* Try it *
Check every line below for the word "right" and copy the ones that have it.

»»

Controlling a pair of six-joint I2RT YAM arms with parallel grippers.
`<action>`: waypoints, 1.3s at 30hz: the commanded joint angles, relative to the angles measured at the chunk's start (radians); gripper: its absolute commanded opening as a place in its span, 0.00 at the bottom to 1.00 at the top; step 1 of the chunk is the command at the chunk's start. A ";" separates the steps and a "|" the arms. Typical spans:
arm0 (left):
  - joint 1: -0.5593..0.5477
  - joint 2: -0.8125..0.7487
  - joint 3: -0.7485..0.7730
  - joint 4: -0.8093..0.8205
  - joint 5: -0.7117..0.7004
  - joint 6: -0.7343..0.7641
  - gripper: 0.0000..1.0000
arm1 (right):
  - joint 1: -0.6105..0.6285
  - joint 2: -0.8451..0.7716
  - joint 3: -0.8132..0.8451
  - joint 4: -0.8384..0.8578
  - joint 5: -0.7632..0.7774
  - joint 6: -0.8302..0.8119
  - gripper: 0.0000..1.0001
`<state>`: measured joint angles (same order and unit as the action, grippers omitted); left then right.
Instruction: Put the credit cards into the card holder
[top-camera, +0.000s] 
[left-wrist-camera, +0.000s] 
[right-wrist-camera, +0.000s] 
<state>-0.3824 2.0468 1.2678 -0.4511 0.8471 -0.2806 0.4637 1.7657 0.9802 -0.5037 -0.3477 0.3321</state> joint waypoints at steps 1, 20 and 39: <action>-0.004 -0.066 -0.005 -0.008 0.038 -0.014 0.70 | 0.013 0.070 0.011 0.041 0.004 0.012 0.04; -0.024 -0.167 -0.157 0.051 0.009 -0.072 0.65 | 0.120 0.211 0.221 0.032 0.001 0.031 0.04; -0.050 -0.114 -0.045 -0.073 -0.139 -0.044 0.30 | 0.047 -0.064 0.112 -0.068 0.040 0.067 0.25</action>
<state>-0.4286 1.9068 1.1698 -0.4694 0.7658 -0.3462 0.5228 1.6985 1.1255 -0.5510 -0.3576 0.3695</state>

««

* Written solution *
arm1 (right):
`<state>`: measured joint angles (same order and unit as the action, grippers omitted); left then right.
[right-wrist-camera, +0.000s] 

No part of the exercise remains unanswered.